Chirikov and the St. Paul returned to Siberia in October with news of the land they had found. His ship was battered by storms, and in November he was forced to land on one of Russia's uninhabited Commander Islands. Bering fell ill with scurvy and died, and soon after the St. Peter would be dashed to pieces by high winds. The stranded crew wintered on the island, and when weather improved the 46 survivors built a 40 ft boat from the wreckage and set sail for Petrapavlovsk in August 1742. Bering's crew returned to Russia with sea otter pelts, soon judged to be the finest fur in the world. Spurred by the riches represented, Russia threw itself into setting up hunting and trading posts.

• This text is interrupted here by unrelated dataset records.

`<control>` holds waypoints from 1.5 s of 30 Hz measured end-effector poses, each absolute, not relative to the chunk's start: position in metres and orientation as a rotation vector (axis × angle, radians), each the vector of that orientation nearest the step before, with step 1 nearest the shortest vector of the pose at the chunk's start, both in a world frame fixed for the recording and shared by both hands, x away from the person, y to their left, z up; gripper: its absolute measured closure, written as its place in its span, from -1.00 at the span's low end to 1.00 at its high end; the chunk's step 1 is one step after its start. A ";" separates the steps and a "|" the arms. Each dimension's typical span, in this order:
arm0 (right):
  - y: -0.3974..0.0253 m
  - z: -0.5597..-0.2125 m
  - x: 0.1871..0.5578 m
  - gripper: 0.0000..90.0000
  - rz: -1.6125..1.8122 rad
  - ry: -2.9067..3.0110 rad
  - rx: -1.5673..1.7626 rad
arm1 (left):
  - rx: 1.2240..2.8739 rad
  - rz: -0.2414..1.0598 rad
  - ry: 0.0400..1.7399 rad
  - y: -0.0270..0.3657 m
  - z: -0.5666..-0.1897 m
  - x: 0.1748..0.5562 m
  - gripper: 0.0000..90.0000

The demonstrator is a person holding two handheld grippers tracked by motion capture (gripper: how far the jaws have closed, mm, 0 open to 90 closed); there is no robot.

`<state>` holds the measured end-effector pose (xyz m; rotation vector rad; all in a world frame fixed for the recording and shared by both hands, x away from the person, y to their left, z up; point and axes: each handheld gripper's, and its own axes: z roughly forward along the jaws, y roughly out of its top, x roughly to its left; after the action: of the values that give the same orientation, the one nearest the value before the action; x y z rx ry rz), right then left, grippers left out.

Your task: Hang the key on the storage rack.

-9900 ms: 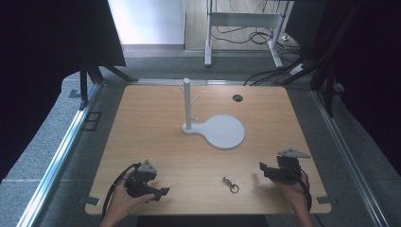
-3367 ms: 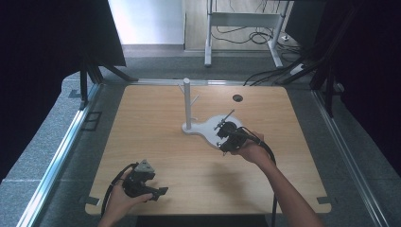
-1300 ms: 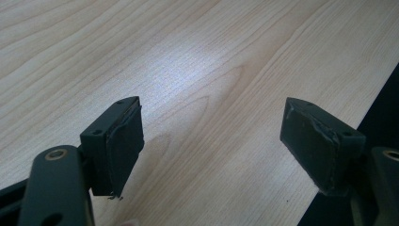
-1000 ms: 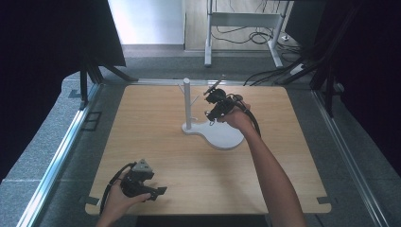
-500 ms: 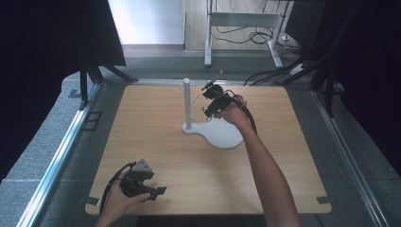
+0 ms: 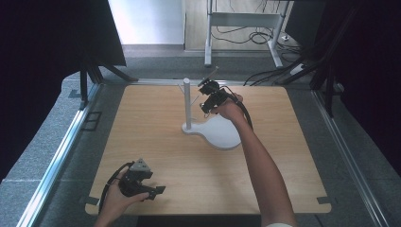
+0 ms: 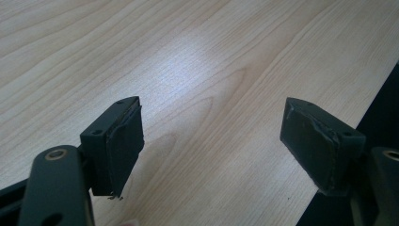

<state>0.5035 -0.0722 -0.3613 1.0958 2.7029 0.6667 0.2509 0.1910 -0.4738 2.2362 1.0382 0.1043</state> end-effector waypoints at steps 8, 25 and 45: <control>-0.070 -0.366 0.514 0.87 0.644 2.679 1.116 | 2.231 0.110 1.037 0.194 -0.472 0.251 -0.50; -0.061 -0.355 0.536 0.87 0.639 2.633 1.124 | 2.198 0.121 1.053 0.201 -0.469 0.251 -0.50; -0.054 -0.350 0.530 0.86 0.642 2.618 1.082 | 2.214 0.114 1.045 0.199 -0.471 0.251 -0.50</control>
<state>0.5305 -0.0535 -0.3502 1.0819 2.6179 0.6421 0.2513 0.1989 -0.4710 2.2139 1.0452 0.1142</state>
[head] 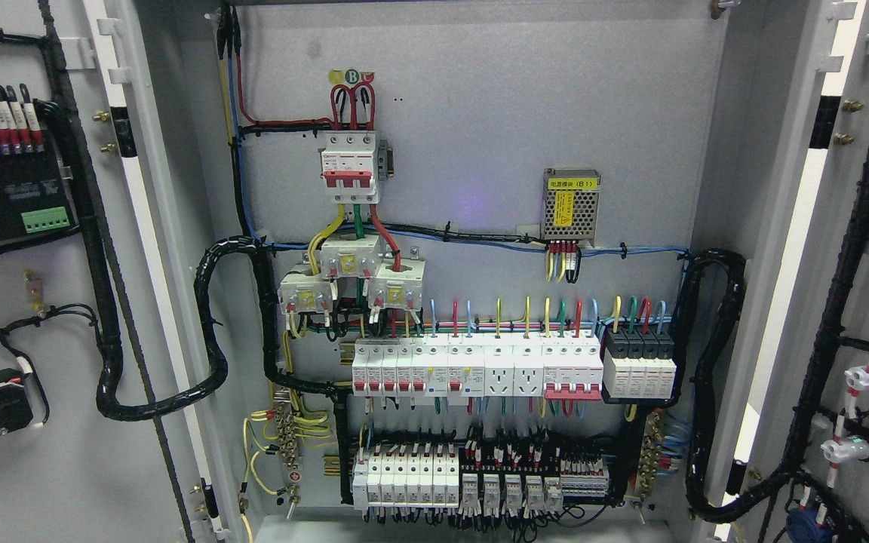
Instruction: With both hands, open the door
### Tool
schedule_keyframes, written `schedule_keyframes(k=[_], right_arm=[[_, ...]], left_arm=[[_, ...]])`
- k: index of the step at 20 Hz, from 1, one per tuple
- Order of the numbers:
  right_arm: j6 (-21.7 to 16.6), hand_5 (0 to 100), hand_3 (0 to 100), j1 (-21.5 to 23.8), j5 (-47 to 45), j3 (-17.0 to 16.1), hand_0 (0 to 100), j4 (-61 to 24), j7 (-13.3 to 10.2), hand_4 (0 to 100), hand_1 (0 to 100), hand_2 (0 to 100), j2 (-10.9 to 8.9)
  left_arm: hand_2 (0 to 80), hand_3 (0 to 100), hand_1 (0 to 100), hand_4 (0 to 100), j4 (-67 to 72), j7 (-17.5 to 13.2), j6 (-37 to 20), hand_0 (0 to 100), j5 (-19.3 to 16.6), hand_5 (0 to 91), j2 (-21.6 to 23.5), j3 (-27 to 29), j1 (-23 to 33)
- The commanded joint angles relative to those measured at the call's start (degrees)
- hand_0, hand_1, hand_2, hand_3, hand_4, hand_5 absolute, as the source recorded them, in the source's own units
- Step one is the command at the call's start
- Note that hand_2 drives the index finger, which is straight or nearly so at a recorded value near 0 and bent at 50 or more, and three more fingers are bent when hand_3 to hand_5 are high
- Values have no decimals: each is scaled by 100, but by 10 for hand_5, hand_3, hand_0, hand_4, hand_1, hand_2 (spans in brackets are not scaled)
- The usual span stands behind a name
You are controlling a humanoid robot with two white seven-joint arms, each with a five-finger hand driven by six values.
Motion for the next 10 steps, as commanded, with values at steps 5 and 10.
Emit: schedule_keyframes(k=[5, 10], right_arm=[[790, 0, 0, -668, 752, -16, 383, 1123, -29, 0, 0, 0, 724], [790, 0, 0, -677, 858, 10, 384, 1123, -397, 0, 0, 0, 918]], left_arm=[[0, 0, 0, 0, 1254, 0, 251, 0, -26, 0, -231, 337, -271], [0, 0, 0, 0, 1237, 0, 181, 0, 0, 0, -231, 337, -271]])
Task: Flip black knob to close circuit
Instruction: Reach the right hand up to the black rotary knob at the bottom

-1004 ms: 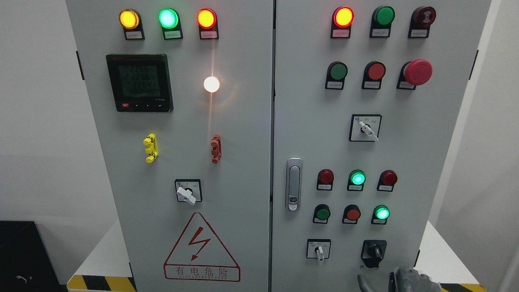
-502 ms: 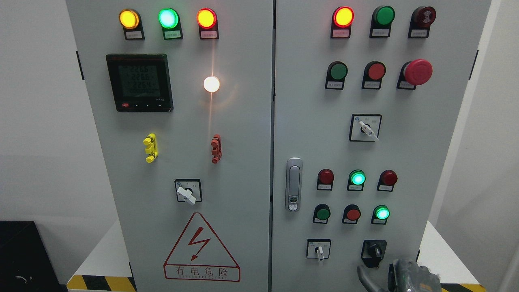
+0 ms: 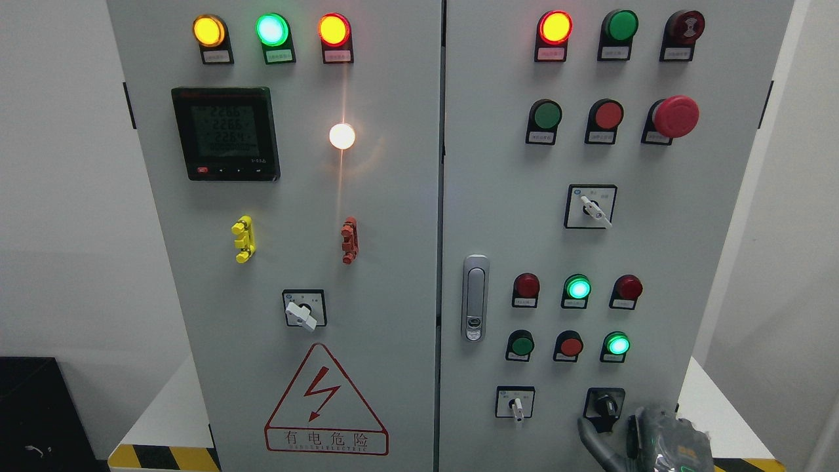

Rather than hunting the marine life for themselves, the Russians forced the Aleuts to do the work for them. As word spread of the riches in furs to be had, competition among Russian companies increased and the Aleuts were forced into slavery. Catherine the Great, who became Czarina in 1763, proclaimed good will toward the Aleuts and urged her subjects to treat them fairly, but the hunters' quest for furs made them disregard Aleut welfare. Hostages were taken, families were split up, and individuals were forced to leave their villages and settle elsewhere. The Aleuts revolted that year, and won some victories, but the Russians retaliated, killing many and destroying their boats and hunting gear, leaving them no means of survival. Eighty percent of the Aleut population was destroyed by violence and European diseases, against which they had no defenses, during the first two generations of Russian contact.
About this time, the British were continuing their search for the Northwest Passage, the fabled water route between the Atlantic and the Pacific. Captain James Cook sailed north from Vancouver Island to the Aleutians in 1778. The Russians tried to impress him with the extent of their control over the region, but Cook considered them a tenuous group of ragtag hunters and traders. Although Cook died in Hawaii after visiting Alaska, his crew continued on to Canton, China, where they sold sea otter pelts they had bought at Alaska for relatively expensive prices. Cook's expedition spurred the British to increase their sailings along the northwest coast, and they were followed by the Spanish, who were already established on the coast of California.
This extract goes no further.